Authors writing on the topic of Christianophobia have listed a number of effects of this perceived Christianophobia.

  • Martydom: 45 million, or two-thirds of all Christian martyrs in the last 2000 years, were killed in the twentieth century, according to The New Persecuted: Inquiries into Anti-Christian Intolerance in the New Century of Martyrs.
  • Negative media portrayals: Many perceive that Christians are consistently shown in an unfairly unfavorable light in movies and news, that their views are often caricatured and misrepresented, to make them seem irrational and extreme. For instance, Jewish movie critic Michael Medved stated in his book Hollywood vs. America that in seven years of reviewing Hollywood movies up to the year 2000, he had found not one favorable portrayal of a Christian;
  • Exclusion of religious belief from politics: Many Christians perceive that the separation of church and state is often improperly used to exclude their beliefs and values from political discourse;
  • Secularization of religious holidays: Many Christians perceive that Christianophobia drives governments and major organizations to replacing the classic Christian imagery of Christmas with generic "holidays" imagery, including replacing the Nativity with Santa Clause.[1]
  • Demographic suicide: According to Weigel, the wholesale rejection of Christianity has left Europe in a "crisis of civilizational morale," and suffering from the "demographic suicide" of below-replacement birth-rates. He traces the roots of the current decline in Europe to the widespread rejection of Christianity by the European elite in favor in atheistic humanism, in the belief that true liberation would come from jettisoning God from the public square. However, Weigel argues, this decision ravaged Europe, giving birth to two world wars, Hitler's Nazi Germany and Holocaust, Stalin's Russia and Great Purge, Auschwitz, the Gulag, and the Cold War. Weigel attributes the slaughter and mass murder of the 20th century to "Europe's enslavement by godless totalitarian ideologies." Weigel concludes that true freedom and democracy can only be achieved through Christian humanism – a philosophy that embraces the dignity and respect of the human person stemming from a belief in God.[2]

Criticism of Christianophobia

Christianophobia has been widely criticized on another front. First, critics assert that Christianophobia is a mere neologism by which Christians seek to maintain a double standard for themselves, advancing their own interests in different ways, depending on whether they are are in the majority or the minority. Further, many argue, while there is genuine persecution of Christians in the world, those proposing the use of the word "Christianophobia" tend to live in countries were no persecution takes place.

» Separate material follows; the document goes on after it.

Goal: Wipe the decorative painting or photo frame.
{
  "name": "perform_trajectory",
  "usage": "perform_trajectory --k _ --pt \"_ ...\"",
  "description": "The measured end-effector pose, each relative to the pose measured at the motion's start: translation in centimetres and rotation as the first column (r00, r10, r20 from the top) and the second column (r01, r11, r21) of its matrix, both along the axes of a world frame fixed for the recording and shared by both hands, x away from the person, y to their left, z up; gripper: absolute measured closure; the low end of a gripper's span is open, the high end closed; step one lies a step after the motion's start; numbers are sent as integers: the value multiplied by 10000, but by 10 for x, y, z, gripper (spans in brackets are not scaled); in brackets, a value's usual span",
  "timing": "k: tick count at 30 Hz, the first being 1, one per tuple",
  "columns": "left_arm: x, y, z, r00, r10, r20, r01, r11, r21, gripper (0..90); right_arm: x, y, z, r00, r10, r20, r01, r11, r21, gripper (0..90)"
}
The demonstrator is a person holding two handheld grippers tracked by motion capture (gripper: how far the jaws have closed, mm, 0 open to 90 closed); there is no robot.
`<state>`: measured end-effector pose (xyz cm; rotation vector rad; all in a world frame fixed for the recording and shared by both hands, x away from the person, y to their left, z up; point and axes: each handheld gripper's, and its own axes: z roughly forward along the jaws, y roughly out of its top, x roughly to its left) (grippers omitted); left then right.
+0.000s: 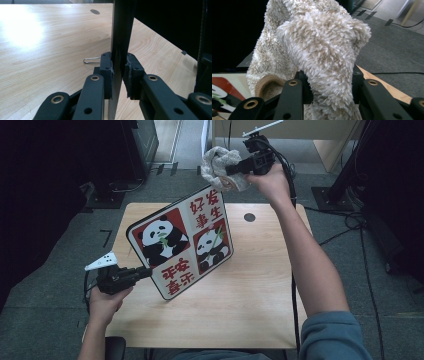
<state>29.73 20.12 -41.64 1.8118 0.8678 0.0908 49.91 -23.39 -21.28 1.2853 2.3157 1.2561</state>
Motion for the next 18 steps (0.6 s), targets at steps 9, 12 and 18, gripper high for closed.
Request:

Criticism also comes from Christians. Alessandra Aula of Franciscans International said:

“Obviously we have seen many countries where Christian minorities are in danger, but we don’t think this is the appropriate way to really ensure protection. What we fear is that this is the way to start eroding universal human rights. You will then have Sikhs and Buddhists and all the others coming and claiming rights. Where does it end?" [3]

Critics further assert that many of the complaints about "persecution" are simply cases which, while seemily anti-christian at first glance, are merely attempts to not let the Chistian majority in the US get preferential treatment. Things like the forbidding of chritian nativiity scenes on public grounds is one such example, and the recent fights overa statues of the Ten Commandments in public courthouses are another (see Roy Moore and Van Orden v. Perry] for details. These would all fall under separation of church and state. It is further argued that Christians exercise something of a double standard, as while complaining about persecution and their rights being trampled on, but would likely object to the spending of public money on such things as a Satanic black mass, a Wiccan public ceremoney of some sort, or something equally non-christian to be held in public display on public-owned grounds, paid for with public money.

Further, they argue, many musics groups such as Marilyn Manson and Black Sabbathhave been banned from certain venues not because their music is anti-Christian, but rather because it challenges the listener to take a closer look at their beliefs, rather than believing by simple "blind faith."